We are now in a positive to prove the Liouville type theorem.

Due to the Harnack inequality, we shall focus on positive solutions. Assuming $u$ is an entire solution where $\lambda>0$, we prove that $u=\lambda^\frac{1}{p-1}$.

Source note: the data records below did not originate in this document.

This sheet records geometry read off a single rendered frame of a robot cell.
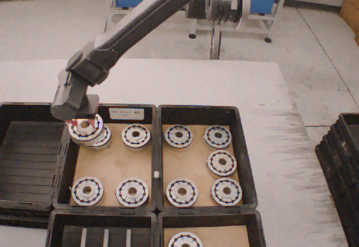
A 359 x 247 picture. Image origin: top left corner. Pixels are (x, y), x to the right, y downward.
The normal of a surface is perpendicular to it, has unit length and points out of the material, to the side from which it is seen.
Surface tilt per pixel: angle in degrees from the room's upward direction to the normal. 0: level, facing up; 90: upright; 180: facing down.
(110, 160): 0
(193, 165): 0
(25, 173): 0
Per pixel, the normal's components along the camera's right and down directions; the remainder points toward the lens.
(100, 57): 0.08, 0.77
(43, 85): 0.09, -0.64
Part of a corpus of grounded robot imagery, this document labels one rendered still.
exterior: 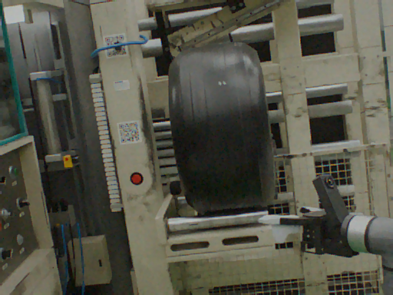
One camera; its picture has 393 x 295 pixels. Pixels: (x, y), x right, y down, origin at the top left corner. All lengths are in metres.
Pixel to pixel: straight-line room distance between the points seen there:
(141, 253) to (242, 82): 0.71
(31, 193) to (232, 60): 0.76
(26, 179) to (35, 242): 0.21
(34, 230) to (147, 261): 0.41
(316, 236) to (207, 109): 0.63
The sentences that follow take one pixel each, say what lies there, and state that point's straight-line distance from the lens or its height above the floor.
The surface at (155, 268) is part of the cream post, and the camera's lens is 2.07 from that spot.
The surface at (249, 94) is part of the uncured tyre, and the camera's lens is 1.74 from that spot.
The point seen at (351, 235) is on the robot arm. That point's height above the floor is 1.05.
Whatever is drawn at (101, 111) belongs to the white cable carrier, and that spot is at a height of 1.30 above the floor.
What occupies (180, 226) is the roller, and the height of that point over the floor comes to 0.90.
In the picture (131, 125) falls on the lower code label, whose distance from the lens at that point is 1.95.
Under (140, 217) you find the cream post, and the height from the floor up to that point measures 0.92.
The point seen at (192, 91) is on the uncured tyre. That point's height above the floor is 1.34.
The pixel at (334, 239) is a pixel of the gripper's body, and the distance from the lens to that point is 1.26.
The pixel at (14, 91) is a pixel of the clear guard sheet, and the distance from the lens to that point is 1.88.
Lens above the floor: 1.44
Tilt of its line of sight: 9 degrees down
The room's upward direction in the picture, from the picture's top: 8 degrees counter-clockwise
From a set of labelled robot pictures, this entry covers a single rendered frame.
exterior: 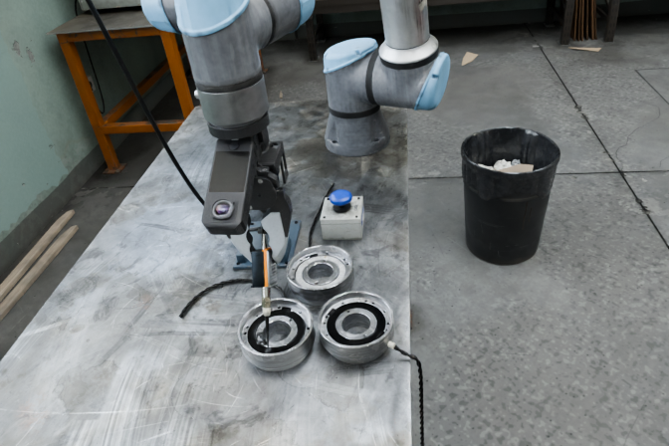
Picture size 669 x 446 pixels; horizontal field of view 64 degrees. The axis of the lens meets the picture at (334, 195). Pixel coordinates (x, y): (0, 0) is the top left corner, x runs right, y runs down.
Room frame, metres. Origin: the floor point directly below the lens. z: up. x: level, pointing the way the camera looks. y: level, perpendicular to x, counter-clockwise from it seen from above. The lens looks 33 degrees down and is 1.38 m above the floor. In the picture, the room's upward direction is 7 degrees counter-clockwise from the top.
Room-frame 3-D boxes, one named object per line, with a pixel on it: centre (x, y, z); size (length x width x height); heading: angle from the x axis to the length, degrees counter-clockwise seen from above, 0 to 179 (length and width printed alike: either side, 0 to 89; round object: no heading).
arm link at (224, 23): (0.58, 0.10, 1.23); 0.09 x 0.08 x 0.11; 149
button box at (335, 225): (0.78, -0.01, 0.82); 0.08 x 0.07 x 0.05; 170
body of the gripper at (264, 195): (0.58, 0.10, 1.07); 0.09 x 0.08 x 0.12; 171
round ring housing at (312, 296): (0.63, 0.04, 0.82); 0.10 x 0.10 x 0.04
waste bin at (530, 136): (1.62, -0.63, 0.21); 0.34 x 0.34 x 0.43
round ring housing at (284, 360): (0.52, 0.10, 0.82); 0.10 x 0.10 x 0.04
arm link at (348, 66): (1.10, -0.08, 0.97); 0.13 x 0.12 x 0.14; 59
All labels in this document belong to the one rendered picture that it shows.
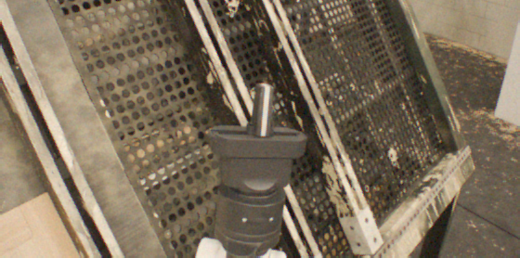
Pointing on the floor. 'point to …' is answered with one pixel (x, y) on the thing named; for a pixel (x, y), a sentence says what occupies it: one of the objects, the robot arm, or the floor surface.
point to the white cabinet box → (511, 86)
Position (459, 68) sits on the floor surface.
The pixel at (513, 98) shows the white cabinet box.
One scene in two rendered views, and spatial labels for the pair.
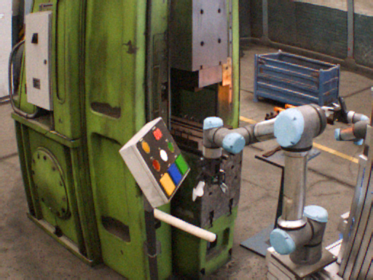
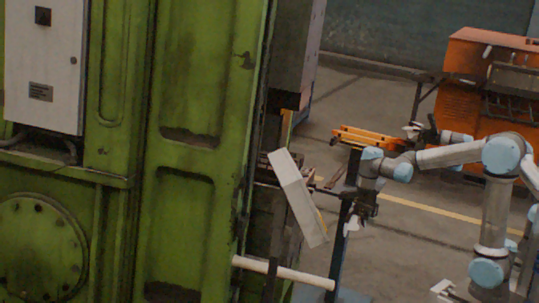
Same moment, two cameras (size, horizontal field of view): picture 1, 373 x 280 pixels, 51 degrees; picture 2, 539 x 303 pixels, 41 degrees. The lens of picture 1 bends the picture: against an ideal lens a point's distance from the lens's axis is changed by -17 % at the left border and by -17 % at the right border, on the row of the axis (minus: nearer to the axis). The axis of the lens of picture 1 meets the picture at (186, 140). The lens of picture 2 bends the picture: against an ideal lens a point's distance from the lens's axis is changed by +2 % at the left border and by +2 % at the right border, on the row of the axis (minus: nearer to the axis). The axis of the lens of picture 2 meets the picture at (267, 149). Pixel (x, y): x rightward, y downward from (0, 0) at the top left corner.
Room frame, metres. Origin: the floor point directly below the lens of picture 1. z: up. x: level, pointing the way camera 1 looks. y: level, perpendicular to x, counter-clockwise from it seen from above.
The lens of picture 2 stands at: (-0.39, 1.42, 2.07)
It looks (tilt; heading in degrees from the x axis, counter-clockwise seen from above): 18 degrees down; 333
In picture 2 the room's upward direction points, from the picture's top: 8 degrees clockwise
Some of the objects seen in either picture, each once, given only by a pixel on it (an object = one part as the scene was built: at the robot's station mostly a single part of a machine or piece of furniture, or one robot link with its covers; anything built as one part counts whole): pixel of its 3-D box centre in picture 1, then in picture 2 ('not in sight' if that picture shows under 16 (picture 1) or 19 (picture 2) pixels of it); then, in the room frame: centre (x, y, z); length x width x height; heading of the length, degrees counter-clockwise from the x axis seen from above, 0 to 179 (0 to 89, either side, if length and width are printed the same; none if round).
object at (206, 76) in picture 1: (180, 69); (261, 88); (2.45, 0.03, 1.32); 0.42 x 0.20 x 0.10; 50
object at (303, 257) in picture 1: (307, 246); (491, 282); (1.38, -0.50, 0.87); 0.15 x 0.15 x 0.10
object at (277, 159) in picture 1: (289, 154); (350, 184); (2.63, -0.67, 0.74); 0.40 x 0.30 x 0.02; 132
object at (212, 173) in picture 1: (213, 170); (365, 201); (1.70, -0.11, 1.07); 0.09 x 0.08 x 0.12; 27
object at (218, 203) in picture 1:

Indeed, let $x_0$ be an arbitrary point in $\mathbb R^N$. For any $\alpha>0$, let us define $u_\alpha (x) = u(x_0 + \alpha (x-x_0)$

It is clear to see that $u_\alpha$ verifies $-\Delta u=\alpha^2(\lambda u-u^p).$

Let $B$ denote the unit ball with center $x_0$. From Lemma 2, for all $\alpha$ sufficiently large, there is some $v_\alpha$ solving $-\Delta v=\alpha^2(\lambda v-v^p), \quad x \in B, \quad v=0, \quad x \in \partial B.$

with property that $\displaystyle v_\alpha \to \lambda^\frac{1}{p-1}$

at $x_0$ as $\alpha \to \infty$. Using Lemma 1, we conclude that $u_\alpha \geqslant v_\alpha$ in $B$ and hence $u(x_0)=u_\alpha(x_0) \geqslant v_\alpha (x_0).$

Let $w_\alpha$ be the unique solution to the following $-\Delta w=\alpha^2(\lambda w-w^p), \quad x \in B, \quad w=+\infty, \quad x \in \partial B.$

Using Lemma 1 and Lemma 3 we can show that $u(x_0)=u_\alpha(x_0) \leqslant w_\alpha (x_0).$

Letting $\alpha \to \infty$ we see that $u(x_0)=\lambda^\frac{1}{p-1}$.

As $x_0$ be arbitrary, we conclude that $u\equiv \lambda^\frac{1}{p-1}$. For the case $\lambda<0$, we refer the reader to the original paper.